Mar de Frades with Sashimi
Mar de Frades
Winery Mar de Frades
www.mardefrades.es/
D.O.: Rías Baixas
Grapes: 100% Albariño
Ageing: No
Price: 14 €
Excerpt from the book “Pairings of spanish wines with exotic cuisines”.
Click to see the preparation of these dishes, in Asian recipes.
This winery offers guided visits with wine tasting, and I strongly advise everyone to seize the opportunity and visit Monte Valiñas, where, apart from admiring a beautiful avant-garde winery, you will enjoy the exciting spectacle of the Mar de Frades at your feet, where the first Albariño plants are said to have been landed.
Seeing where it comes from, we will understand this wine in a minute.
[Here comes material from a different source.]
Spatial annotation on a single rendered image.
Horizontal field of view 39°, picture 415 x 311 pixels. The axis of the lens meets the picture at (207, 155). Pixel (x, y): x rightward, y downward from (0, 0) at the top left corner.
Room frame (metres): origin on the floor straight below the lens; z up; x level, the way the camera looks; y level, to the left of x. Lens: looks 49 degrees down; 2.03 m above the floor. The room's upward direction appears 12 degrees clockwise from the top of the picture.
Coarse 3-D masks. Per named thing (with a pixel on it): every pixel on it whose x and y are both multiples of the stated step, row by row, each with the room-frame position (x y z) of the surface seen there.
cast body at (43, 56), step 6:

Places like O Grove and Cambados are a stone’s throw away, so you may also give yourself a little treat.
This Albariño is no doubt one of the great ones, a serious wine, with no filigree, which fully respects the profile of varietal wine, with those aromas of green apple and white flowers, and that salty, Atlantic hint that can only be understood when contemplating the Arousa estuary from the trained viewpoint of the new winery.
Assorted sashimi
This dish has already become fashionable all around the world because Japanese cuisine has succeeded on all five continents, but not everybody knows that sashimi is a luxury dish which is only consumed in restaurants above a certain level, never at a domestic level, since a sashimi cutter is almost an artist, a surgeon who masters the art of knives and the anatomy of all fish.
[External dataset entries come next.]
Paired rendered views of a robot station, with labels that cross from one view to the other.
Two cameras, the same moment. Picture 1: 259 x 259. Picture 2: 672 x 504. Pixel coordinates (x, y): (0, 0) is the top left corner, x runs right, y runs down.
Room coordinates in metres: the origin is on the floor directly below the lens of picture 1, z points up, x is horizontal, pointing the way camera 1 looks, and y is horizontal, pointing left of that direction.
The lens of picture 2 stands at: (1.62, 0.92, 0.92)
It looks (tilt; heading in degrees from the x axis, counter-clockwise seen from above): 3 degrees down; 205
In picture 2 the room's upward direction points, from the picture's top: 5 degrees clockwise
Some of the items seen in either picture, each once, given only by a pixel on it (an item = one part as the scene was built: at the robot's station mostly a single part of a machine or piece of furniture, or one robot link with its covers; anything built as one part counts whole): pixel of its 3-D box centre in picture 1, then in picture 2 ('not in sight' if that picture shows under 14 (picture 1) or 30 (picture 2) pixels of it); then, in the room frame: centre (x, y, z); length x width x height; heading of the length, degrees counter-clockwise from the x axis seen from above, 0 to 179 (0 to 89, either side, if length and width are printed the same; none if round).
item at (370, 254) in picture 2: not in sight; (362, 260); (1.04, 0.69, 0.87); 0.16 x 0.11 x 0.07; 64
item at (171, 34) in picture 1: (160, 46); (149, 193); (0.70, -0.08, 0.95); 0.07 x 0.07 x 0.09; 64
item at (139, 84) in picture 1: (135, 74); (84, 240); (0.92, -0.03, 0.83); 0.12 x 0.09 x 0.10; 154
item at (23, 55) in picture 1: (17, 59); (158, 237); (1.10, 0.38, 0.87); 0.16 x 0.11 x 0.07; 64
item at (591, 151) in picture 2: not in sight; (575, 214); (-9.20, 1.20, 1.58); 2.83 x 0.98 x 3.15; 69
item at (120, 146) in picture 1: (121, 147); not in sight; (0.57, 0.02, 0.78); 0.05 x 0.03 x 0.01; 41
Cooking assorted sashimi at home is difficult, not only from a technical point of view, but also because at least six diners must be gathered, otherwise the dish will be miserable.
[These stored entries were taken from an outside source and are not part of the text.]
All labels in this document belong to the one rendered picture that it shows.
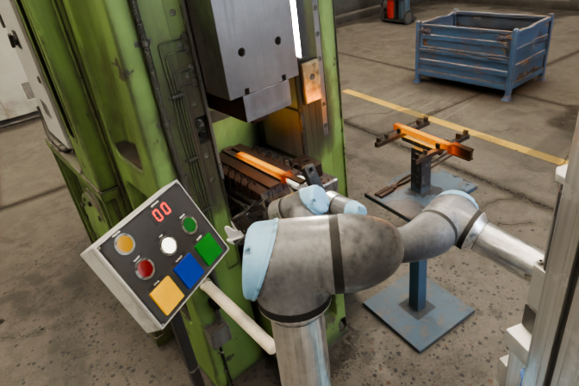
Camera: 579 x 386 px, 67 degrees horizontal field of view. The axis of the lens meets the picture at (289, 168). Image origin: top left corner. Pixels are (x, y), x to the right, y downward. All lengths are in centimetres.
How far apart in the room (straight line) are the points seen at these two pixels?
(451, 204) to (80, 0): 137
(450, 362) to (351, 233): 175
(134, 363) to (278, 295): 196
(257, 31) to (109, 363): 185
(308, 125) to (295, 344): 129
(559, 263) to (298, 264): 31
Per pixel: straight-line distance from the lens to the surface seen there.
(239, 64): 145
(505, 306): 262
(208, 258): 137
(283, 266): 62
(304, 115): 186
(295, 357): 74
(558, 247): 55
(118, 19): 142
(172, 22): 149
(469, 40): 515
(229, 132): 207
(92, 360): 269
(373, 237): 63
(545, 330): 62
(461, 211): 123
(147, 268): 126
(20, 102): 674
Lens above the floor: 183
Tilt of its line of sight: 29 degrees down
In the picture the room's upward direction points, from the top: 8 degrees counter-clockwise
Personally speaking, I usually cook it at home because in Asturias we have some almost alive fish that are outstanding when uncooked, but I only use one at a time, according to the season: tuna, salmon, mackerel, bream…
Pairing
We have already stated that both this Albariño wine and sashimi are high-level products, and seeing a Japanese table with a multicolour assorted sashimi on it and the blue bottle of Mar de Frades in the middle is a spectacle that justifies itself.
When pairing a sashimi, apart from all the individual flavours of the fish you must take into account the soya sauce and the wasabi. Some wines may go well with the fish but they collapse when confronted to the stream of flavours from the condiment.
That is one of the virtues of this wine: it can withstand anything, due to its great acidity structure, which can endure important challenges, up to rabidly spiced meals, but it is mainly respectful with such delicate products as raw fish and does not interfere with its tasting.